L’Italia rinnova il finanziamento anche nel 2015, a pochi mesi dallo scoppio della guerra civile in Libia. Di fronte all’instabilità a Tripoli, il parlamento decide però di far saltare la proroga alla missione della Guardia di finanza, che era stata rifinanziata con altri 4 milioni e 360mila euro.

Lo stop dura poco. Intanto cambiano le regole di approvazione della spesa per le missioni: nel 2016 si passa dal decreto emendabile a una nuova legge quadro. Anche se il parlamento deve comunque essere informato, il governo si muove con deliberazioni sui il parlamento è chiamato solo ad esprimersi con delle risoluzioni.

È in questo momento che arriva il memorandum Italia-Libia. La firma è del febbraio 2017 e porta il nome dell’allora ministro dell’Interno Marco Minniti, con Gentiloni presidente del Consiglio. Ha durata triennale, con rinnovo automatico. 

Da tempo invece è in atto la criminalizzazione delle Ong, ma nell’opinione pubblica comincia a diffondersi una consapevolezza opposta: che sia sbagliato prendersela con chi è realmente impegnato nei soccorsi verso le nostre sponde, mentre in Libia i migranti continuano a essere riportati nei lager.

Le associazioni umanitarie iniziano a pubblicare report che tengono il conto dei soldi spesi: dal 2017 al 2022 vengono stanziati altri 44,44 milioni. Nel solo 2022 si è messa a budget una spesa di 11 milioni di euro. L’Italia ha continuato a cedere inoltre unità navali, una ventina in totale, dieci solo nel 2018.

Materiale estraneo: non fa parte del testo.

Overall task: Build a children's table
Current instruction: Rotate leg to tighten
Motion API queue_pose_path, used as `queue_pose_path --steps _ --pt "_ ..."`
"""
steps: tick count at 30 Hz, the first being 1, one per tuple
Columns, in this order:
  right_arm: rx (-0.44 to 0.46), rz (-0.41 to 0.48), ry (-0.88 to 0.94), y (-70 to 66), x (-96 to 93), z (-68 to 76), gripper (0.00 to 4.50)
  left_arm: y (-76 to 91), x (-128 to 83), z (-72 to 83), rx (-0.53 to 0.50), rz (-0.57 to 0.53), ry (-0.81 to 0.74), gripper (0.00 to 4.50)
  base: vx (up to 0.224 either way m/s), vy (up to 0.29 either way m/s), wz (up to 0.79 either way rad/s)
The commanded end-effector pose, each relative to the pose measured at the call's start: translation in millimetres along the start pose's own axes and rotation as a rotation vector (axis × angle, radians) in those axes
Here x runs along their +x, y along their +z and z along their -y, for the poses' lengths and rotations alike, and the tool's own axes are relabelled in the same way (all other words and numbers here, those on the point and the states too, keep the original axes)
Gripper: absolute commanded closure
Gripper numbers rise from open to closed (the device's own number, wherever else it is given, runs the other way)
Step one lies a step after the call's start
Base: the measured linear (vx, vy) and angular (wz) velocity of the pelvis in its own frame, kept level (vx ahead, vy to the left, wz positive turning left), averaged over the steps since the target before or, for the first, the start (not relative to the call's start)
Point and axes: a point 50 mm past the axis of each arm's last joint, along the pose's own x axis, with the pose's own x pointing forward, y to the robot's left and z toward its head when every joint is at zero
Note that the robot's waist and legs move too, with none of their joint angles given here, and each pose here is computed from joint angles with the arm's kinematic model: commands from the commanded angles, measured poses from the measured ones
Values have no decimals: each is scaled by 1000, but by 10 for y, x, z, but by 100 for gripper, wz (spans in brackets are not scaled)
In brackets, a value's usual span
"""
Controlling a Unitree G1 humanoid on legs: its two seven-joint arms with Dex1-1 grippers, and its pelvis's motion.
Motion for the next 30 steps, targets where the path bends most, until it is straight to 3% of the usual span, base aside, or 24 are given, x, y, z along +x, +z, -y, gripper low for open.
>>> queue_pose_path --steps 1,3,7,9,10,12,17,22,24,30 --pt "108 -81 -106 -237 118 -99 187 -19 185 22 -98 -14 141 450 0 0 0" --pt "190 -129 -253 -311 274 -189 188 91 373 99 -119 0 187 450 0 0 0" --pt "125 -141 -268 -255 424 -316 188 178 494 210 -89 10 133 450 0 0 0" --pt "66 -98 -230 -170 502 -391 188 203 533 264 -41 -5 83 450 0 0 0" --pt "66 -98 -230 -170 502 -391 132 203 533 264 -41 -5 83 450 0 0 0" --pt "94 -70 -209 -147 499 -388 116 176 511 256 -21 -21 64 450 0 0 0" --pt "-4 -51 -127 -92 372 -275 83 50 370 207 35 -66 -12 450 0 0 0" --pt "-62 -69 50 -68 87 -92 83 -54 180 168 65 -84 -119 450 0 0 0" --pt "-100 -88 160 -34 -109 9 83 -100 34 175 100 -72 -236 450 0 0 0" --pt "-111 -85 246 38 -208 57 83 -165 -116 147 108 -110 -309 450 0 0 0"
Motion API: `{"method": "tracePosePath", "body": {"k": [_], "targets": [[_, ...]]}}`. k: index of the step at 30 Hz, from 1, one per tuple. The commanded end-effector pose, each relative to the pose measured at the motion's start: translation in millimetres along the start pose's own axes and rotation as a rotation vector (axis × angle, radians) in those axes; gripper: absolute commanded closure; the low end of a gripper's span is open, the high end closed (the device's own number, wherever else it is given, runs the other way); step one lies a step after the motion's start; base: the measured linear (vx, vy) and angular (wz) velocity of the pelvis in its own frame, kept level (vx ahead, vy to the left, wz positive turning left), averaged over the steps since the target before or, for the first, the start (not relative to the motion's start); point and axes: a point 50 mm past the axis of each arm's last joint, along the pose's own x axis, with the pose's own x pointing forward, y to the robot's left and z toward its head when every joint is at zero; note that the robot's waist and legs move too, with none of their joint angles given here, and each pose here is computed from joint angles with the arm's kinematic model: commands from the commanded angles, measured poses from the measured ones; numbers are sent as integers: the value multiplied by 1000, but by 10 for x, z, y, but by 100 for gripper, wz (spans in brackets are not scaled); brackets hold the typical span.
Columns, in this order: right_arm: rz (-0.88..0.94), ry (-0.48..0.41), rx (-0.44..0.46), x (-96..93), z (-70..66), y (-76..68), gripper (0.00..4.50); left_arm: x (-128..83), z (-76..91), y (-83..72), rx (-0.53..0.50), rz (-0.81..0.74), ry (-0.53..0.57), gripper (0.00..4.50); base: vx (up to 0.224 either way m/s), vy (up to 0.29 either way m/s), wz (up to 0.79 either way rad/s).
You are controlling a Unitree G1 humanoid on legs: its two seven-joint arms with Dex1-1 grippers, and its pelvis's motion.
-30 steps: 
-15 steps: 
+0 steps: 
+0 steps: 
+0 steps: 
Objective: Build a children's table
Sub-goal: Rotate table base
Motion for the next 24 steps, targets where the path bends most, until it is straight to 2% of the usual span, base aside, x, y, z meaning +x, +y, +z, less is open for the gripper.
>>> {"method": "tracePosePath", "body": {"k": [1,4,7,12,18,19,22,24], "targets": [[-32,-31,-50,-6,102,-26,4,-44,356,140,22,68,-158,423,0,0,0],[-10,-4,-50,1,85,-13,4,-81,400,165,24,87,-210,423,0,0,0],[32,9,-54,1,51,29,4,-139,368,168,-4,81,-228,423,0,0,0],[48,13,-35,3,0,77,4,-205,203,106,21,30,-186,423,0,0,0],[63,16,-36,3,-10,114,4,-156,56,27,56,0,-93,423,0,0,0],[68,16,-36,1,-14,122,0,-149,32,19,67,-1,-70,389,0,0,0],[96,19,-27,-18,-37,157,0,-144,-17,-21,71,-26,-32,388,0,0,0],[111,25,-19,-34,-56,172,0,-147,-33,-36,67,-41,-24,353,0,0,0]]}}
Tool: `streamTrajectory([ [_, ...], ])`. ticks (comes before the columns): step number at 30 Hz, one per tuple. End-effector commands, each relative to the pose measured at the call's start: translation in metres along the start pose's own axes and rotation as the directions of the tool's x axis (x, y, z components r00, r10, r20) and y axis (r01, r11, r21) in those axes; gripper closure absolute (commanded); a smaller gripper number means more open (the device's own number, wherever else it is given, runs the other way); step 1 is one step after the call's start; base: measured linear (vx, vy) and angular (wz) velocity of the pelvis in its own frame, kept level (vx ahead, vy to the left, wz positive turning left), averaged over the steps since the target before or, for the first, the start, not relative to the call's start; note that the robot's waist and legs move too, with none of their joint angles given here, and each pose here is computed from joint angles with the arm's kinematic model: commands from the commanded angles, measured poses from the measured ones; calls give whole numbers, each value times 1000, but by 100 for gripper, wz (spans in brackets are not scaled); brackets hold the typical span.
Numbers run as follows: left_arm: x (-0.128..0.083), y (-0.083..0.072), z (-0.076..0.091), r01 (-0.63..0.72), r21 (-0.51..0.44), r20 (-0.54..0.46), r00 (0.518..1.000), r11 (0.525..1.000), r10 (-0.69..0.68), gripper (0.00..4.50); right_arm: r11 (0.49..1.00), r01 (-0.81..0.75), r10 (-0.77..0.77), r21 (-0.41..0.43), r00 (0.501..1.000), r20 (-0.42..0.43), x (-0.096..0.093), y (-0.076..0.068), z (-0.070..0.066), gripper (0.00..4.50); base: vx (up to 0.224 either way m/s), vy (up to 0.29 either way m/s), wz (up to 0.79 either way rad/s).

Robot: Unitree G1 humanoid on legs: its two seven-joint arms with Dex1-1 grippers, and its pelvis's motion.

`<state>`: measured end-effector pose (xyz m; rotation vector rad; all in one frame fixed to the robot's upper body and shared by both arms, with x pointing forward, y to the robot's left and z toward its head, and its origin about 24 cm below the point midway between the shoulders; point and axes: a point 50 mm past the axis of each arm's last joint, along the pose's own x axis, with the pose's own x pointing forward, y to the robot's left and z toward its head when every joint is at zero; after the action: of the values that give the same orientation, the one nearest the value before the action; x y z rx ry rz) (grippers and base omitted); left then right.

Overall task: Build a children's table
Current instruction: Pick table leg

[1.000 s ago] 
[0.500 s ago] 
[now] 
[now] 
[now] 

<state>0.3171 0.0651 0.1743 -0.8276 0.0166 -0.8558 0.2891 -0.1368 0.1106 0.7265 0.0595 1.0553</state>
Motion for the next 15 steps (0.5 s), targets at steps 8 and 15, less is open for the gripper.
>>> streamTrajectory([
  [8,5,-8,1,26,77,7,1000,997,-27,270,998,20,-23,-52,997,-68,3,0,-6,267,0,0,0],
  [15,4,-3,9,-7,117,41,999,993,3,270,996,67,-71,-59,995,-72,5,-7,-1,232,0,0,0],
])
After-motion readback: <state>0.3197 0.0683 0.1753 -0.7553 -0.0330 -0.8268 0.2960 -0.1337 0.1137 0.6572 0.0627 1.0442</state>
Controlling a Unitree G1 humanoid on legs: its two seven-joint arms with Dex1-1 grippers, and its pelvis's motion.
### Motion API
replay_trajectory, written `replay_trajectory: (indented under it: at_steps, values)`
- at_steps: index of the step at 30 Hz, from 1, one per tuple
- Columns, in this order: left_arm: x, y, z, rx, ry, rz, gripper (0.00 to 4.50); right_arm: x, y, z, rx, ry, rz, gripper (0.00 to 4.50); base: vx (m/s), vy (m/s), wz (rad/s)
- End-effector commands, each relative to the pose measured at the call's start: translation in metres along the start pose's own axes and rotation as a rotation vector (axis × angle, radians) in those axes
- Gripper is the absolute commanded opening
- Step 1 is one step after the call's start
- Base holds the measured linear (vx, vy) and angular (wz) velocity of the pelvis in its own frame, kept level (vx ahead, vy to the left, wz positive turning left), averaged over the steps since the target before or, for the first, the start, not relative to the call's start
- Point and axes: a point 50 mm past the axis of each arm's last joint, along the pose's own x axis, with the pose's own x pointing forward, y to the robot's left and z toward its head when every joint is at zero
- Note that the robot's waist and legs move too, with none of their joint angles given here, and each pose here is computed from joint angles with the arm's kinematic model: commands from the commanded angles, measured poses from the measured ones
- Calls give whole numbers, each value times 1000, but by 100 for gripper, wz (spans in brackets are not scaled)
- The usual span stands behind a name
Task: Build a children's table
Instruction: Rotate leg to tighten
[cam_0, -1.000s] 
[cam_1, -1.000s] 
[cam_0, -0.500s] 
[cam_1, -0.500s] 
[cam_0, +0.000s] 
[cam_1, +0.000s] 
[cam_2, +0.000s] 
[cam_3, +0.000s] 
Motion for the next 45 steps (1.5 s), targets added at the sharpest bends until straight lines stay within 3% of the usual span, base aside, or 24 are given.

Mentre cambiano i governi, i soldi per la Libia restano. Tra i primi viaggi all’estero, Meloni ha scelto proprio Tripoli: «Ho firmato un memorandum d’intesa tra il governo italiano e quello libico per la consegna di cinque vedette finanziate dall’Unione europea. Rafforziamo la cooperazione con la Libia, anche per contrastare i flussi d’immigrazione irregolare». Lo ha detto il 28 gennaio. Il 12 marzo sono morte altre 30 persone che cercavano di superare la rotta libica. Nel frattempo l’Italia allarga le frontiere degli accordi con i paesi che violano i diritti umani: i ministri Antonio Tajani e Anna Maria Bernini, in Egitto, hanno incassato l’appoggio di Al Sisi nel contrasto alle migrazioni irregolari.